Gak terima dia kalau idolanya sampek di jelek jelekin.

"Eh Daffa! ini urusan cewek, gak usah ikut campur! lagian gue gak nembak dia pas di podium tempo hari." wajah Dhita merah padam udah, adiknya emang suka cari gara gara dengan kedok wajah polosnya itu.

"Udahlah kak, dia tu orang baik! lo liat sendiri kayak mana dia bantuin mama kemarin kan? kalau gak ada dia uang jajan kita udah pasti jadi korban buat benerin mobil papa."

Gak tau beneran atau engga, tapi mama sempat ngomel gitu sebelum keluar dan berdebat dengan bapak berjas tidak punya nyali itu.

Anjani yang nutup mulut rapat rapat abis keceplosan mengerutkan kening, "maksudnya orang yang nolongin tante kemarin si Zayyan? kok lo bilang orang gak dikenal sih? parah banget lo Ta!"

Dah lah, Dhita jadi penjahat yang di salahkan dari segala kubu dalam mobil ini.

"Dih parah banget lo kak, kemarin gue juga lo suruh diem biar mama gak tau kalau itu pacar lo!" parah sih kakaknya ini, orang sebaik itu kok masih di jelek-jelekin,

"Bukan gitu ya Daffa ya! gue Cuma gak mau kalau mama jadi heboh sama dia." Dhita menekankan, walaupun dia juga gak punya argumen yang jelas yang penting dia gak terlihat salah aja dulu.

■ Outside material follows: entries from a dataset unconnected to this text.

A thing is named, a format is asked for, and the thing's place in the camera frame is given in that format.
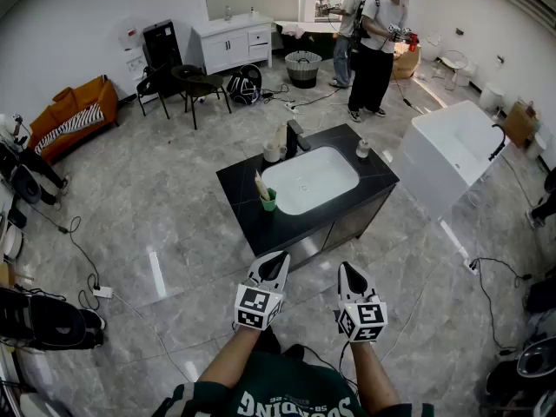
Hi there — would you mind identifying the person's left forearm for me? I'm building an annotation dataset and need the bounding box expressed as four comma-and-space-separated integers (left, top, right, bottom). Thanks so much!
197, 324, 273, 391

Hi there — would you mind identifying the black sink faucet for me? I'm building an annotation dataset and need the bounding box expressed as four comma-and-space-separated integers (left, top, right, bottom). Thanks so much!
285, 119, 313, 161

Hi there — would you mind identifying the dark green printed shirt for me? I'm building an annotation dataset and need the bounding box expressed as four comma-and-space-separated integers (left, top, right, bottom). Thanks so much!
151, 349, 435, 417

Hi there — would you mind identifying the woven laundry basket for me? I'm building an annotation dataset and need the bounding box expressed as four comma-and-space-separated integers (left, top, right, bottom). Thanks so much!
284, 50, 323, 89

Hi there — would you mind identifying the open cardboard box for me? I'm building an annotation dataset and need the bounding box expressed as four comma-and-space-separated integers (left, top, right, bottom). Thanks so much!
502, 100, 540, 148

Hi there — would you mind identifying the black wicker chair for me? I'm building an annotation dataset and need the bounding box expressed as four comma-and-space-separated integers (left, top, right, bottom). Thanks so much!
170, 63, 233, 130

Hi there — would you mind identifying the white sink basin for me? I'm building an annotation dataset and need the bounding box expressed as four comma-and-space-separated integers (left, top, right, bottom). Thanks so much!
261, 145, 361, 216

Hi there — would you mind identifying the orange sofa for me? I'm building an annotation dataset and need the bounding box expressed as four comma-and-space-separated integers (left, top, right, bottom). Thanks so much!
27, 75, 120, 165

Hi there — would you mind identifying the black bathtub white rim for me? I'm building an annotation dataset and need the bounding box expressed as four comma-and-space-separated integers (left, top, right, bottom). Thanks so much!
273, 20, 344, 63

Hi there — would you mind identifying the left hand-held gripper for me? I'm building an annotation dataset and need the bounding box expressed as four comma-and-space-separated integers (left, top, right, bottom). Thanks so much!
234, 251, 291, 332

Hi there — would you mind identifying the black white backpack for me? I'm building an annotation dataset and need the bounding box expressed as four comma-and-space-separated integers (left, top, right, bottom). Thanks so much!
226, 63, 264, 106

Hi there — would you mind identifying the person's right forearm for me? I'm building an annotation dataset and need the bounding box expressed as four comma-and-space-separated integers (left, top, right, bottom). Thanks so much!
348, 340, 403, 413

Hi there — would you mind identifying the white mug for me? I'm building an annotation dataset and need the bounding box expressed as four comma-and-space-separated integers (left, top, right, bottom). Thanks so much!
262, 142, 288, 163

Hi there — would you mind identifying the white appliance red label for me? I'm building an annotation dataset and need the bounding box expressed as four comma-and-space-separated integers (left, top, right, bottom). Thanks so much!
116, 15, 147, 83

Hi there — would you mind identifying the large cardboard box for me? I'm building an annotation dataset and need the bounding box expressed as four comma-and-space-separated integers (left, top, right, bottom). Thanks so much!
389, 43, 422, 81

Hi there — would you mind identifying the small white trash bin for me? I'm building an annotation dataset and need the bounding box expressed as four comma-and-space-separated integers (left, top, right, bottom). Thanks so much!
525, 131, 548, 162

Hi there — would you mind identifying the black curved bathtub faucet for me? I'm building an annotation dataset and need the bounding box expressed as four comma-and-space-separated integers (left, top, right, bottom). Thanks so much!
487, 123, 508, 162

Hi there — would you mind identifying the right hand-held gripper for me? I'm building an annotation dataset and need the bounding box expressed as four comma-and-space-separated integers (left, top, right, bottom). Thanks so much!
334, 261, 388, 343

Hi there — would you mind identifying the black sink cabinet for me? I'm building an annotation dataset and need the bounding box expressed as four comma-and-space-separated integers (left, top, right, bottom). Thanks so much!
215, 122, 400, 274

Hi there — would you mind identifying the white vanity cabinet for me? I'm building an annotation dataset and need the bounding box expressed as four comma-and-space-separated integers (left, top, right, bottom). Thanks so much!
190, 12, 275, 76

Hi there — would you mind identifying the black folding chair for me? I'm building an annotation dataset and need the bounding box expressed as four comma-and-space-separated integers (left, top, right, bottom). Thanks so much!
136, 63, 173, 120

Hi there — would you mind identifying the black water dispenser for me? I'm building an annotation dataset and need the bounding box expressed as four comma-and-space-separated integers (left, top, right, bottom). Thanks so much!
142, 18, 184, 76

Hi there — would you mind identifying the striped cushion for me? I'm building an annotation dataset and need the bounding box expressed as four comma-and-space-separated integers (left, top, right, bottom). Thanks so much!
34, 103, 107, 156

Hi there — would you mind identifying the green cup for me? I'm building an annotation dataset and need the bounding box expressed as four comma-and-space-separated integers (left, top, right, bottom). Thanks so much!
259, 187, 278, 213

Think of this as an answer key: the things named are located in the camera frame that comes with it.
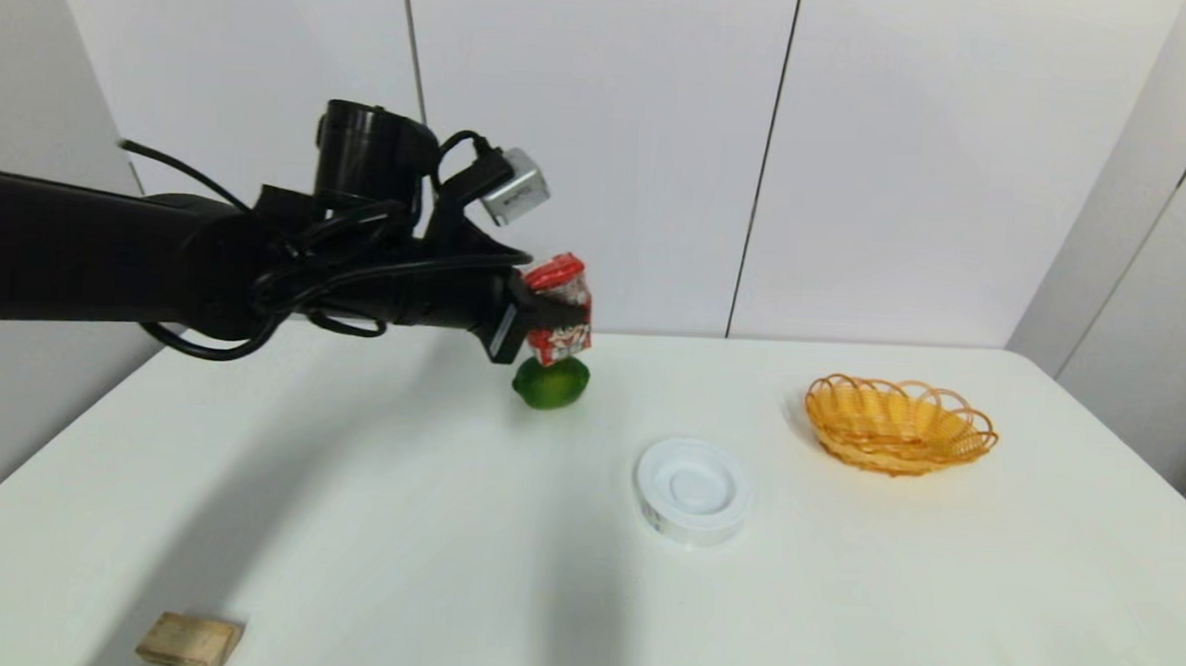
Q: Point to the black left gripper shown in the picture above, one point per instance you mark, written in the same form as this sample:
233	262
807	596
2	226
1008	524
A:
454	302

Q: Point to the red milk carton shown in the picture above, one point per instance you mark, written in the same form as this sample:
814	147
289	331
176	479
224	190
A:
563	284

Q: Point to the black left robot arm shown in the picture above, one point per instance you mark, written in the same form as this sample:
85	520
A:
56	250

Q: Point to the green lime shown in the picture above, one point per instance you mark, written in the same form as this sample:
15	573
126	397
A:
551	388

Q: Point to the white round bowl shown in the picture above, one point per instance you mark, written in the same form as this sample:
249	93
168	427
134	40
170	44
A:
693	490

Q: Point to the orange woven basket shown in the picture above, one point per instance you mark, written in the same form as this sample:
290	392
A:
894	428

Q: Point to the small wooden block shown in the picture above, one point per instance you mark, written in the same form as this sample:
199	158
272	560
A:
191	642

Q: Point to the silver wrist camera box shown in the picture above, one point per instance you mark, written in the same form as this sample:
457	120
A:
515	191

"Terus kenapa lo gak cerita kalau dia orang yang nolong kemarin sama Anjani, sama temen temen lo?" denger Daffa nyebut namanya gak pake tutur 'kakak' Anjani yang naik darah.

'Bisa gak sih nyebut nama gue pakek tutur kakak biar berasa sopan dikit? Anjani lagi Anjani lagi, kayak ga ada beban banget sih nyebutnya.

Kita beda 2 tahun lho, jauh itu!' kesel banget dia dalam hati.

"Ya ngapain, gak penting juga!" Dhita melempar tatapannya ke jendela, melihat kendaraan yang lalu lalang.

Gini nih adiknya kalau udah suka sama orang, suci banget dah tu orang di mata dia, gak tau aja Zayyan aslinya brengsek minta ampun, sampek gak bisa di ampunin lagi pun.

Daffa bukan Zayyan yang punya banyak tenaga buat ngeladenin Dhita berdebat, dia hanya memilih diam ketika semuanya sudah terasa perlu untuknya, tidak menuntut jawaban lebih dan tidak menyanggah yang tidak perlu.

Sepanjang perjalanan langsung kaku sejak pembahasan itu, padahal masih butuh waktu 10 menit sebelum sampai ke rumah Dhita dan Daffa.

Anjani selaku tuan rumah yang menawarkan tumpangan merasa bersalah melihat wajah cemberut Dhita.